__What is needed__
An exact copy of the data below is required; return it in full.

══ Recorded information

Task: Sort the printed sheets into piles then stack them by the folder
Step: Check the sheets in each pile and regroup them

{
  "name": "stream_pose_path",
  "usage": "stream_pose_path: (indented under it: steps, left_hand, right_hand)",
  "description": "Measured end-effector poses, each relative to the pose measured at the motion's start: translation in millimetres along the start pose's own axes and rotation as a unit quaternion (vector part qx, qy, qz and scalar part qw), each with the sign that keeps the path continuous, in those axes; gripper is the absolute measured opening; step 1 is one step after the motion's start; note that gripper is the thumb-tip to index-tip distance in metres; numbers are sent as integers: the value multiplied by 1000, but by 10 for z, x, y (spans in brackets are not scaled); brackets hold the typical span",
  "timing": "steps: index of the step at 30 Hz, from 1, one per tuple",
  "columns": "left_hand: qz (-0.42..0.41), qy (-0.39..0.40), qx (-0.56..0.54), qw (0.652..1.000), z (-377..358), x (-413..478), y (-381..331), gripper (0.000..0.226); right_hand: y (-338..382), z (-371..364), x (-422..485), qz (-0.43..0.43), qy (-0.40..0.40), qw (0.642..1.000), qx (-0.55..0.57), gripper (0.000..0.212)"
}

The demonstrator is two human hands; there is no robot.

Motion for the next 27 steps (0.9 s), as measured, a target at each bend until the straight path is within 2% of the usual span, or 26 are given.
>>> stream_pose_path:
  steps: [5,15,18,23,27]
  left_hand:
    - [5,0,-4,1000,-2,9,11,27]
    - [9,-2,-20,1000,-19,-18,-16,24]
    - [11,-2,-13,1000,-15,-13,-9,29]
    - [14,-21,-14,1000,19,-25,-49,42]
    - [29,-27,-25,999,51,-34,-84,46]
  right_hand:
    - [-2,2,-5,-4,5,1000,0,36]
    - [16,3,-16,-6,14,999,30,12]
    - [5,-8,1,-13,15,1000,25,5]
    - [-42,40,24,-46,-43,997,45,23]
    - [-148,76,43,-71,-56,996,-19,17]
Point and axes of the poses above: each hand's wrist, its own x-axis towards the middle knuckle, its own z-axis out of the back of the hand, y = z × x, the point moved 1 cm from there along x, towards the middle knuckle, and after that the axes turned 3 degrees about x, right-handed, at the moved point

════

__Exercise answer__
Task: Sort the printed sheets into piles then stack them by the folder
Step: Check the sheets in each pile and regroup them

{
  "name": "stream_pose_path",
  "usage": "stream_pose_path: (indented under it: steps, left_hand, right_hand)",
  "description": "Measured end-effector poses, each relative to the pose measured at the motion's start: translation in millimetres along the start pose's own axes and rotation as a unit quaternion (vector part qx, qy, qz and scalar part qw), each with the sign that keeps the path continuous, in those axes; gripper is the absolute measured opening; step 1 is one step after the motion's start; note that gripper is the thumb-tip to index-tip distance in metres; numbers are sent as integers: the value multiplied by 1000, but by 10 for z, x, y (spans in brackets are not scaled); brackets hold the typical span",
  "timing": "steps: index of the step at 30 Hz, from 1, one per tuple",
  "columns": "left_hand: qz (-0.42..0.41), qy (-0.39..0.40), qx (-0.56..0.54), qw (0.652..1.000), z (-377..358), x (-413..478), y (-381..331), gripper (0.000..0.226); right_hand: y (-338..382), z (-371..364), x (-422..485), qz (-0.43..0.43), qy (-0.40..0.40), qw (0.642..1.000), qx (-0.55..0.57), gripper (0.000..0.212)"
}

The demonstrator is two human hands; there is no robot.

Motion for the next 27 steps (0.9 s), as measured, a target at each bend until the straight path is within 2% of the usual span, or 26 are given.
>>> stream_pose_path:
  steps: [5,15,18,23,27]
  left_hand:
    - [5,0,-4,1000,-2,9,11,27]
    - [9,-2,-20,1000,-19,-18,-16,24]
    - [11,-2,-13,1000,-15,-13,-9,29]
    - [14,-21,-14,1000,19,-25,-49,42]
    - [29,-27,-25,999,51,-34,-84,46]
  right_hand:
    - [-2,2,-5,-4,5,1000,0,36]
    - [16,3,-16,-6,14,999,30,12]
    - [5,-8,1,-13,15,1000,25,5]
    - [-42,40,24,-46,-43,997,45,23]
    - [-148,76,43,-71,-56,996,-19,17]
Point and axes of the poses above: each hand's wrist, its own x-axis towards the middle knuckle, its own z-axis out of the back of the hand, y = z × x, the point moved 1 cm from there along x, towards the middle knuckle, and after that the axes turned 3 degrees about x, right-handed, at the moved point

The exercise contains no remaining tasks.